Let me explain what I mean a little more fully within the context of the work I do as chairman of the Press Complaints Commission. Central to the PCC's work is the protection of personal privacy. We uphold - as you know - a code, written by the newspaper industry, which stipulates that everyone is entitled to respect for his or her private life.

A century ago - before the telephoto lens, the bugging device, and easy access to a raft of electronic information - the task would have been much easier. An Englishman's home really was his castle; without fear of a long lens poking through the fence.

A century on, the task remains difficult enough, and although the PCC has changed substantially the way editors approach stories about individuals' private lives, the communications revolution is going to mean that from now on, just as ideas can be easily communicated across the globe, so can information about individuals be placed in the public domain.

In the same way that the introduction of the telegraph made the global market inevitable, so it is going to become harder and harder to keep private information private. As President Clinton has recently found out to his cost, the moment an individual is at the centre of controversy, information about him or her will appear on the Web. That means it will be on the public record - and that in turn means that newspapers will in most cases, although given the obvious burden of ensuring it is not defamatory, be legally entitled to publish it.

How can you protect personal privacy in an age when technology is undermining the ability of all of us to keep material private?

Certainly, it would be impossible to produce any form of global legislation that would ever be able to regulate a global communications market. No such forum exists in which it would be possible to do that, and, even were it so, technology would have moved on 10 paces before the ink was dry on a concordat.

In my view, where privacy laws exist, the global communications revolution will fatally weaken them.

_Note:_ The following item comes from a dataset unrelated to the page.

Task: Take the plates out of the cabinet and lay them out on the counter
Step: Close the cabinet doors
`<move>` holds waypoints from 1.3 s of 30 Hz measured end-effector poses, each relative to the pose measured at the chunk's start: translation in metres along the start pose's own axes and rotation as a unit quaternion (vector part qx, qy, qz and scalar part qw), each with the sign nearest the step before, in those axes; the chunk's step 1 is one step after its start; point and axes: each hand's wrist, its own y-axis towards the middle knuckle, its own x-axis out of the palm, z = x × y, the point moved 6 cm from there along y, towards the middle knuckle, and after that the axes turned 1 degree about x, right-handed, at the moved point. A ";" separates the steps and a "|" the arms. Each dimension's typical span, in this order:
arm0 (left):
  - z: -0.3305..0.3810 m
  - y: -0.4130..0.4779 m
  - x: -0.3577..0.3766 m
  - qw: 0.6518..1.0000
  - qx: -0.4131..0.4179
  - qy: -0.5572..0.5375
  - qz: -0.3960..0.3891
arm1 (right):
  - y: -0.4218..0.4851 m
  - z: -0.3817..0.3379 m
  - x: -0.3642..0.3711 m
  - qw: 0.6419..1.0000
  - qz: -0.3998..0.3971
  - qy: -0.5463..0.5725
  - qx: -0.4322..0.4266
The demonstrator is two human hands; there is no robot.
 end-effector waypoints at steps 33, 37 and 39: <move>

And where these do not exist, this revolution will make otiose the arguments of politicians and others in their favour.

To my mind, that means there is only one way to control the use - if not the supply - of all the private information which will become ever more widely available. And that is to apply to the problem an old and simple idea: that of self-regulation. In other words, that newspapers impose censorship on themselves, keeping private information about individuals, that is in the public domain of the Internet, out of the newspapers, except where there is a public interest in printing it.

Indeed, let me give you an excellent example from my own experience of precisely what I mean - taking the case, almost a year old now, of the son of a cabinet minister who was accused of selling drugs to a newspaper reporter investigating the case. The newspaper printed the story without the identity of the boy and his father, as the code of practice dictated. Other newspapers respected that course of action because of the strength of self regulation, and none of them printed the names of those involved, despite the fact that their identity was widely known. A few days later, law officers became involved in seeking an injunction to prevent publication of the name in the future. The court granted an injunction - at which point, with the law involved, the matter was out of my hands.

A newspaper, as you would expect, then went to court to have the injunction struck down. It was, because it was unsustainable. The court ruled that it would be perverse to prevent British newspaper readers having access to material that was available on the Internet, and on newspapers in France and Ireland.

The result of the intervention of the court was that newspapers then went ahead and named those involved.

The lesson was simple: voluntary self-restraint worked in a case where the law could not - and the future points in that direction.

We should therefore be seeking to do as much as we can to propagate the world-wide spread of these self-regulatory mechanisms.